The plant's construction is fairly intricate, Cevaal notes. Every time workers connect two pipes or replace an existing pipe with a new one, they have to perform a maintenance of plant operations (MOPO), essentially shutting down some of the plant to allow the work to be completed. Cevaal estimates there will be more than 100 MOPOs before the project is completed.

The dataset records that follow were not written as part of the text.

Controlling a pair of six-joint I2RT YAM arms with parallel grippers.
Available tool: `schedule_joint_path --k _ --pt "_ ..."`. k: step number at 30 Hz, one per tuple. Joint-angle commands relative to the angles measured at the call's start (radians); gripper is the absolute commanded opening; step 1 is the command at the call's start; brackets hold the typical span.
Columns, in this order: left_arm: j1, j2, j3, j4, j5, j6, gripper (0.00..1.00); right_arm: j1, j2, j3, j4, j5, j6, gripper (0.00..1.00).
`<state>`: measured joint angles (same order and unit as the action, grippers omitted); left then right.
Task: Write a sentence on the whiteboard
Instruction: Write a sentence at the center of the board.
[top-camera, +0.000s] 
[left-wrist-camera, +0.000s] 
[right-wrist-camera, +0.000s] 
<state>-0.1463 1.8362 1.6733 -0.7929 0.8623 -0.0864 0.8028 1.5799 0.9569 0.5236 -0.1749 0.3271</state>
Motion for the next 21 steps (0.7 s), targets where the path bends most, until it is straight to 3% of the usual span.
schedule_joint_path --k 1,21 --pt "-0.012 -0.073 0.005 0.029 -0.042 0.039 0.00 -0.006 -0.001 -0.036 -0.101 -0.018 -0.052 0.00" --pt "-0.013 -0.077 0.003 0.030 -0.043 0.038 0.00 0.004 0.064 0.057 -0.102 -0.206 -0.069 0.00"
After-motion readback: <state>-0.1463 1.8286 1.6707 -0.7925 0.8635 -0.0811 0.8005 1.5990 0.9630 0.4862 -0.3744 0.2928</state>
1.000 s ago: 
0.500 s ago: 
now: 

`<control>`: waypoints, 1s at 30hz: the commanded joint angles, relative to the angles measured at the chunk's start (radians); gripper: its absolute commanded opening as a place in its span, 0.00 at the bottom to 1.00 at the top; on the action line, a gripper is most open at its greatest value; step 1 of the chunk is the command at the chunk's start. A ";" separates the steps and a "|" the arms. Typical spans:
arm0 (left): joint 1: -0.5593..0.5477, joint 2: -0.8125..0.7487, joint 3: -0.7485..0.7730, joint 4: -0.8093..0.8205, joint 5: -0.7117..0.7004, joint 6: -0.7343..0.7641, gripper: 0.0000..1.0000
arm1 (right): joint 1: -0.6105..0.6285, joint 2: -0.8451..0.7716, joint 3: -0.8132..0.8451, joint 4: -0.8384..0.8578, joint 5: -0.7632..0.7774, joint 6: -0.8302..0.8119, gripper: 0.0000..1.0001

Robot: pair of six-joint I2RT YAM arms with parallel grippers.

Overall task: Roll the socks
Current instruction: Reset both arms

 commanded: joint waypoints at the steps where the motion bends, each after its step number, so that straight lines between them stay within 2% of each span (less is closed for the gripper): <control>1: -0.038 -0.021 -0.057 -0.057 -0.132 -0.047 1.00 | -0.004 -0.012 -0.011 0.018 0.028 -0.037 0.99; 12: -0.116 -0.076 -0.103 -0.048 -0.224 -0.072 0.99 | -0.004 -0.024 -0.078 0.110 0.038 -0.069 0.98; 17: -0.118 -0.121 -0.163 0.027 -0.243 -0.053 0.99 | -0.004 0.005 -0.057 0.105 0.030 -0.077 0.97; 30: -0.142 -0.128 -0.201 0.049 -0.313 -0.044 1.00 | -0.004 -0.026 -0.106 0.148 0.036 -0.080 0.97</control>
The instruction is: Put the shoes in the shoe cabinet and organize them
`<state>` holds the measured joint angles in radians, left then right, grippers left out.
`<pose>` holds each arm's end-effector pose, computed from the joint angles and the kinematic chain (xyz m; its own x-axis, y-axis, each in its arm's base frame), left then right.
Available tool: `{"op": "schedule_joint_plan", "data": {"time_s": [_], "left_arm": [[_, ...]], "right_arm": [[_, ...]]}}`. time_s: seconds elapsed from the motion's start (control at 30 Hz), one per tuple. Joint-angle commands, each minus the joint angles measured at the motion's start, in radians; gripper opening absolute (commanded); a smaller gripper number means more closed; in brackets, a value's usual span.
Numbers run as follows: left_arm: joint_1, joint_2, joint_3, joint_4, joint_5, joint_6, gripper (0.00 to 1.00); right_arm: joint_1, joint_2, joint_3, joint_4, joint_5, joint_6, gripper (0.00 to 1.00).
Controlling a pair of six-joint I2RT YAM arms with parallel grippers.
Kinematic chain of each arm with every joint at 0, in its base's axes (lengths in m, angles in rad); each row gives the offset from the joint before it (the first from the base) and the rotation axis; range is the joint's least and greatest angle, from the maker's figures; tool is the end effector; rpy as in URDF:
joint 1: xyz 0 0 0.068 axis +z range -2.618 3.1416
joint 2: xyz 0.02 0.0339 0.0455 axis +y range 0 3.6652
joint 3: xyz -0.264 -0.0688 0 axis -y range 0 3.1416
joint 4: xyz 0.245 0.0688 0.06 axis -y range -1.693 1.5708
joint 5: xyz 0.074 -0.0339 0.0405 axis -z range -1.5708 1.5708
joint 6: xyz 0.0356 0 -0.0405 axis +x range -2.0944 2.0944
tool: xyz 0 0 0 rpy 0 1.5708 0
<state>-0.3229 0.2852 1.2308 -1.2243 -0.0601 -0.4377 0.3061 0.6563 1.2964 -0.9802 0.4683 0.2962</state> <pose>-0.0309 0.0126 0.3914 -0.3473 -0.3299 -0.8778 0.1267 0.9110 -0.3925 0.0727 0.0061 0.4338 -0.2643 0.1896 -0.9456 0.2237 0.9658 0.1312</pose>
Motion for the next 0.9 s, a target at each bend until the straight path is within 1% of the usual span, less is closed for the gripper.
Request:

Moreover, the team likely will have to shut the complete plant down about eight times. "Every time we touch an existing pipe or an existing part of the process, it's a very extensive and collaborative process that we go through between [ourselves], the designer, Jacobs, the plant's operators—sometimes literally going minute by minute of what we have to do to make that tie-in successful," Cevaal says.
Between hiring top-tier firms to create innovative projects and using progressive delivery methods, the Pima County RWRD is proud of what the ROMP program has achieved, Jenkins says.
In the past, the department used a delivery method that was "design, bid, build, litigate," Jenkins quips, because contractors and subcontractors would frequently get into disputes with the county over pricing and other issues. But things have turned around significantly, he says. The ROMP program has gone very smoothly. "Now we have a good story to tell."